Exercise aim :: When you reach the line containing "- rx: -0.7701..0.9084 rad" in the entries below, start writing out each line exactly, and stop after the line containing "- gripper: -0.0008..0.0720".

Given data ::

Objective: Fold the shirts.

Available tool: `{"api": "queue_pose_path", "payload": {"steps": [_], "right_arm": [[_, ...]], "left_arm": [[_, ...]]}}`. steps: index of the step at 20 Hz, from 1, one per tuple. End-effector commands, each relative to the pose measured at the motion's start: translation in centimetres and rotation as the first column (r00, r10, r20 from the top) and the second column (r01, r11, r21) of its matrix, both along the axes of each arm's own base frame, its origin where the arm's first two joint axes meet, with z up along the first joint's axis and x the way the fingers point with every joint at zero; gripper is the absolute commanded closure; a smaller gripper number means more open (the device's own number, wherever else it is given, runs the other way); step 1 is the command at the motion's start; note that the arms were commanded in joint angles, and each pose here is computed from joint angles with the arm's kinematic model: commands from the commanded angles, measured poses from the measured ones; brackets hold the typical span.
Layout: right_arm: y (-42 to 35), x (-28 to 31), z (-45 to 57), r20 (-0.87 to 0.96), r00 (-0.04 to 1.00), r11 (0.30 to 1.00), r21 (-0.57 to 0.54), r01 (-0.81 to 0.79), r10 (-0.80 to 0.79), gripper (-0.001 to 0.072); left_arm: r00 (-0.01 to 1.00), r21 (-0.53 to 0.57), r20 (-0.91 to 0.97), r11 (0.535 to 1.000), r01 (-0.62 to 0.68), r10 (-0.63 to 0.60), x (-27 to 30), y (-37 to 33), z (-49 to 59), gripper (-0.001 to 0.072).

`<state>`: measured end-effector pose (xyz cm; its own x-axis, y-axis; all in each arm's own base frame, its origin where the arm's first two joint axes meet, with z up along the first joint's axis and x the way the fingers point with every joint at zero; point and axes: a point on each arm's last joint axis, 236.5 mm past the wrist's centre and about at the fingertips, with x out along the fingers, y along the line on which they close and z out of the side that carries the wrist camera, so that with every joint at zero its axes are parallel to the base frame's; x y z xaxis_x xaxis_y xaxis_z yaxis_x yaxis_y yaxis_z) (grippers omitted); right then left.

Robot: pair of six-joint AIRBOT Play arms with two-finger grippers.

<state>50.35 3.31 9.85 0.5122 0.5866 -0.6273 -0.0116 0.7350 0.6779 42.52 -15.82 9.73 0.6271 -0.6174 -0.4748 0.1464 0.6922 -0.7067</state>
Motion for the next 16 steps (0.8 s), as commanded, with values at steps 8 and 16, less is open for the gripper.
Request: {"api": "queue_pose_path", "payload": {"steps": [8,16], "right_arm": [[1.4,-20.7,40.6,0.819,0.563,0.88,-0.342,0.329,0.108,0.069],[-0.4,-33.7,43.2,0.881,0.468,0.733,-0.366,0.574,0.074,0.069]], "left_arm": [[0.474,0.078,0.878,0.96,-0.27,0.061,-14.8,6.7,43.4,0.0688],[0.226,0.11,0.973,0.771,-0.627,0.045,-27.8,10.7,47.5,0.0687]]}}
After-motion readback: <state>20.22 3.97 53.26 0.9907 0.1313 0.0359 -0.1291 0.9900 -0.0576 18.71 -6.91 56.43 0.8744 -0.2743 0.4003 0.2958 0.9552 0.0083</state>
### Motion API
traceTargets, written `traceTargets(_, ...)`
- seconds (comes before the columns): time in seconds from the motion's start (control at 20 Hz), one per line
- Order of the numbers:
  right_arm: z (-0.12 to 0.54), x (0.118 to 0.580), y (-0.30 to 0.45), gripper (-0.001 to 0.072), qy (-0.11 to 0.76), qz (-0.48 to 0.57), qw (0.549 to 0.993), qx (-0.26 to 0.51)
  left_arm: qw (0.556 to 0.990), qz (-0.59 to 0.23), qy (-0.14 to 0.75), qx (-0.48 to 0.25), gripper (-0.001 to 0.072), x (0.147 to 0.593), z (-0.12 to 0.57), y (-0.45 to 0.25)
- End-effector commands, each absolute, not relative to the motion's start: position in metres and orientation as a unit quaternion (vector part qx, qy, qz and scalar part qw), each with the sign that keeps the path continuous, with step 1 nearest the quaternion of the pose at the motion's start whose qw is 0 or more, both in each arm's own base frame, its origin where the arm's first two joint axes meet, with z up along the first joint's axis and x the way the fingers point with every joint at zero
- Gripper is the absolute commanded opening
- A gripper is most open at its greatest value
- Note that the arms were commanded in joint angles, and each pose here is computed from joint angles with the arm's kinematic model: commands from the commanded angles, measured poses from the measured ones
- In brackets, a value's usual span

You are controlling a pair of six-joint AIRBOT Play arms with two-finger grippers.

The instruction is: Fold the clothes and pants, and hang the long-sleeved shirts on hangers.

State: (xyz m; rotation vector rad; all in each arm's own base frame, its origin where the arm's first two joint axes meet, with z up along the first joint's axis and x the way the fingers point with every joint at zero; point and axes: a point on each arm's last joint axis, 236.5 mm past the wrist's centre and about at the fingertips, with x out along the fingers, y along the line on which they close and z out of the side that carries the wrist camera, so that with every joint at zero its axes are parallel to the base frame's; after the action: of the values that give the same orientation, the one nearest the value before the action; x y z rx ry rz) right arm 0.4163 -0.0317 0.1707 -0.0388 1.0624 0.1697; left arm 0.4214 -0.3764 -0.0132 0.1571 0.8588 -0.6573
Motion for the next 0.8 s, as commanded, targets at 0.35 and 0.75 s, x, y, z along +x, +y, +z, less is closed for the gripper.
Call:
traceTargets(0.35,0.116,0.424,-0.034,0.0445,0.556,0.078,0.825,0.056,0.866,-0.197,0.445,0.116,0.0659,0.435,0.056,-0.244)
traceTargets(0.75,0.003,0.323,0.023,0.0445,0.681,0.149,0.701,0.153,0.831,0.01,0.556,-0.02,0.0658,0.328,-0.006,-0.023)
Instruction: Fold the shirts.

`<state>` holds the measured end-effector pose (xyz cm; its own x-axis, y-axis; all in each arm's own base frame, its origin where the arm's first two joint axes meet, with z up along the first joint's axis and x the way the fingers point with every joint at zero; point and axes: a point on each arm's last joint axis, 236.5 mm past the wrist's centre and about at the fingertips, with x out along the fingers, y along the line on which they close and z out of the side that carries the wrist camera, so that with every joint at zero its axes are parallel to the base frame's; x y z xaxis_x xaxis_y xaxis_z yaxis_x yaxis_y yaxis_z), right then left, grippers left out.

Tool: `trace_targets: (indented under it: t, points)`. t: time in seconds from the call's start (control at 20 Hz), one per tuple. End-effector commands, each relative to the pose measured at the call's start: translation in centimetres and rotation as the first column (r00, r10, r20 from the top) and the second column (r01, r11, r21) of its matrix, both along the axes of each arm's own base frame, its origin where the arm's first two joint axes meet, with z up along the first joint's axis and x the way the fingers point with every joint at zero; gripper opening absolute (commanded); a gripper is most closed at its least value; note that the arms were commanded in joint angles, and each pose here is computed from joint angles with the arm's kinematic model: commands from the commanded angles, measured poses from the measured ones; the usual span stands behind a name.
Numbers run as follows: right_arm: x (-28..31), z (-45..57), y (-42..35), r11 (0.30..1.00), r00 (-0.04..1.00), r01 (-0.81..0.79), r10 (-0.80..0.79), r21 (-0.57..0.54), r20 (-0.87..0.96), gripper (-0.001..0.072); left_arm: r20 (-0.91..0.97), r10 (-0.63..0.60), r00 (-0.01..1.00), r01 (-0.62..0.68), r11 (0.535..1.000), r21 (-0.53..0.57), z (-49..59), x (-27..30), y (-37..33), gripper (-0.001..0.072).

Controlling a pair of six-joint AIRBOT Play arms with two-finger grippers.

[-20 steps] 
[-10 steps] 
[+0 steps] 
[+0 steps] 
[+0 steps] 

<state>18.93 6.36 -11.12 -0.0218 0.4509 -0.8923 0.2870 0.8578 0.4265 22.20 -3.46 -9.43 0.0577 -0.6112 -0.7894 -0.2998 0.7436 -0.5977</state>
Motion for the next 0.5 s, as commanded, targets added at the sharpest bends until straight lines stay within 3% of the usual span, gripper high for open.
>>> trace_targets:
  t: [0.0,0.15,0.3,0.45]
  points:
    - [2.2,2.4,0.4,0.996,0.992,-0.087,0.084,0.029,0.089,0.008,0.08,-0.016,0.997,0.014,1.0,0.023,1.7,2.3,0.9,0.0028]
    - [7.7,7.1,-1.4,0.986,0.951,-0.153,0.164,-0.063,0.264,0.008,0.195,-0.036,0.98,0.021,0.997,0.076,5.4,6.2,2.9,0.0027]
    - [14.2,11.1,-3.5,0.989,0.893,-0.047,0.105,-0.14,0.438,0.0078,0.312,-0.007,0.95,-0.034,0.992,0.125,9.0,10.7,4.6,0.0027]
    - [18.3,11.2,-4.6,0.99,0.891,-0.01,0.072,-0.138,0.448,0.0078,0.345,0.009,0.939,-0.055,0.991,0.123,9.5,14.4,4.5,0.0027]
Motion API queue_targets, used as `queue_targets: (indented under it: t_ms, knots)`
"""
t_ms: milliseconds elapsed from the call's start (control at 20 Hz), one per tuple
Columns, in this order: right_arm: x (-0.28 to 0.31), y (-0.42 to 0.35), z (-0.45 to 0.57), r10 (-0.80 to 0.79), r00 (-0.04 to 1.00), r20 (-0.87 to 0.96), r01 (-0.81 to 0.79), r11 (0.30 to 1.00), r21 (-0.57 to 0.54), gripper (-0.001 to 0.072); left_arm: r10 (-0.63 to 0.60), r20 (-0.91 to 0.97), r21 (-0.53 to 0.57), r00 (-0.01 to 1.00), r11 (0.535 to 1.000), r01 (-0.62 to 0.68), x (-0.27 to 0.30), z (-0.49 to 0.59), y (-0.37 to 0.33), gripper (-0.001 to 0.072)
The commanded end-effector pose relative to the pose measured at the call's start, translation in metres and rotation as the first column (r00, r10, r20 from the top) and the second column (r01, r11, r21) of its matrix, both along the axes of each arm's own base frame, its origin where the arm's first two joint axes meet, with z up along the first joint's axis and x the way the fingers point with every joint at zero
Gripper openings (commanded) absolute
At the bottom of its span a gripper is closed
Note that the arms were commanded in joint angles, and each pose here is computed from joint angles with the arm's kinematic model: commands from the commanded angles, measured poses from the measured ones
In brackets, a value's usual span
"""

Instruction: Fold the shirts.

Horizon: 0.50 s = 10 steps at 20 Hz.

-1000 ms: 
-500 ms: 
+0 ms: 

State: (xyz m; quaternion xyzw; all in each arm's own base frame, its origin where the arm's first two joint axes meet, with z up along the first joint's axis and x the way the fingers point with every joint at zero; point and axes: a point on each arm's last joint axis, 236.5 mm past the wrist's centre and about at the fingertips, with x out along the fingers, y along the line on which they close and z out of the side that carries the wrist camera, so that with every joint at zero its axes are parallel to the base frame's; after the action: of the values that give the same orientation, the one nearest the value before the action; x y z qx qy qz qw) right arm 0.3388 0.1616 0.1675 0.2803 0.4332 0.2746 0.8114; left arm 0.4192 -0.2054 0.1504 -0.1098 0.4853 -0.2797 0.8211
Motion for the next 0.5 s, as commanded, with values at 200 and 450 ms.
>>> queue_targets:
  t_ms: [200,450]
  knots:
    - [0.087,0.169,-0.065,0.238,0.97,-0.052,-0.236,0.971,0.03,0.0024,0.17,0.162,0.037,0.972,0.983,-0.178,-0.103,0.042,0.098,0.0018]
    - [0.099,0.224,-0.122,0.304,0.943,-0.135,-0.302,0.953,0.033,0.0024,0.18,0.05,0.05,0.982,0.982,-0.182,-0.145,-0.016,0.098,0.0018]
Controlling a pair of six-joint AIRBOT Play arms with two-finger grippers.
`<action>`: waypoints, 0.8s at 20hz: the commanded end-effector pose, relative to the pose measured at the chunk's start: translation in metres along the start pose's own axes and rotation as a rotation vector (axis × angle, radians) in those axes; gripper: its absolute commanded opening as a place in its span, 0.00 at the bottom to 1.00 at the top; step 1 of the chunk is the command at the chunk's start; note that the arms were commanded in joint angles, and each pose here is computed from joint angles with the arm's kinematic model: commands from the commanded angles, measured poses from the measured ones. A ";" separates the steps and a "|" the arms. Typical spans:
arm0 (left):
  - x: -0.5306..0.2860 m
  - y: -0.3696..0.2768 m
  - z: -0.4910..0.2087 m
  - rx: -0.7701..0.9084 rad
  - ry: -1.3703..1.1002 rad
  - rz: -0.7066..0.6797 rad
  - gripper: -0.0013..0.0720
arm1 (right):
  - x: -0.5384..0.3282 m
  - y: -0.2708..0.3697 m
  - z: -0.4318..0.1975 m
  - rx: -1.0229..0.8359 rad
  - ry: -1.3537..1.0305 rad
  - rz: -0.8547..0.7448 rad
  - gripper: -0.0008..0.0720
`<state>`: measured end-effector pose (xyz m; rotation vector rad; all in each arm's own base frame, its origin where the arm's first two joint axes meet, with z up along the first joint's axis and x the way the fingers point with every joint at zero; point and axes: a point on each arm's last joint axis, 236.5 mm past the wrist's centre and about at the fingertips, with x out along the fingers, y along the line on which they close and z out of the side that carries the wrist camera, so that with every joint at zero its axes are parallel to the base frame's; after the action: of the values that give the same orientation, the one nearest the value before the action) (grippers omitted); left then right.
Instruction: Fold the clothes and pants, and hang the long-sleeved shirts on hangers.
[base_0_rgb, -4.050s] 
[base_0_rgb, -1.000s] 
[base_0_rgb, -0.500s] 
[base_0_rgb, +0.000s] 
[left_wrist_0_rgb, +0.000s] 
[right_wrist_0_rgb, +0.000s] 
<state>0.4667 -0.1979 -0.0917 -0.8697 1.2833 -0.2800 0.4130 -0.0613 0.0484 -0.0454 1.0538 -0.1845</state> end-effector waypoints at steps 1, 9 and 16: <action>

Response ::
  - rx: -0.7701..0.9084 rad
  - ry: -1.3703..1.1002 rad
  - rz: -0.7066..0.6797 rad
  - gripper: -0.0013..0.0720
arm1 (right):
  - x: -0.5384..0.3282 m
  - y: -0.2708..0.3697 m
  - z: -0.4318..0.1975 m
  - rx: -1.0229..0.8359 rad
  - ry: -1.3537..1.0305 rad
  - rz: -0.8547..0.7448 rad
  - gripper: -0.0008..0.0720

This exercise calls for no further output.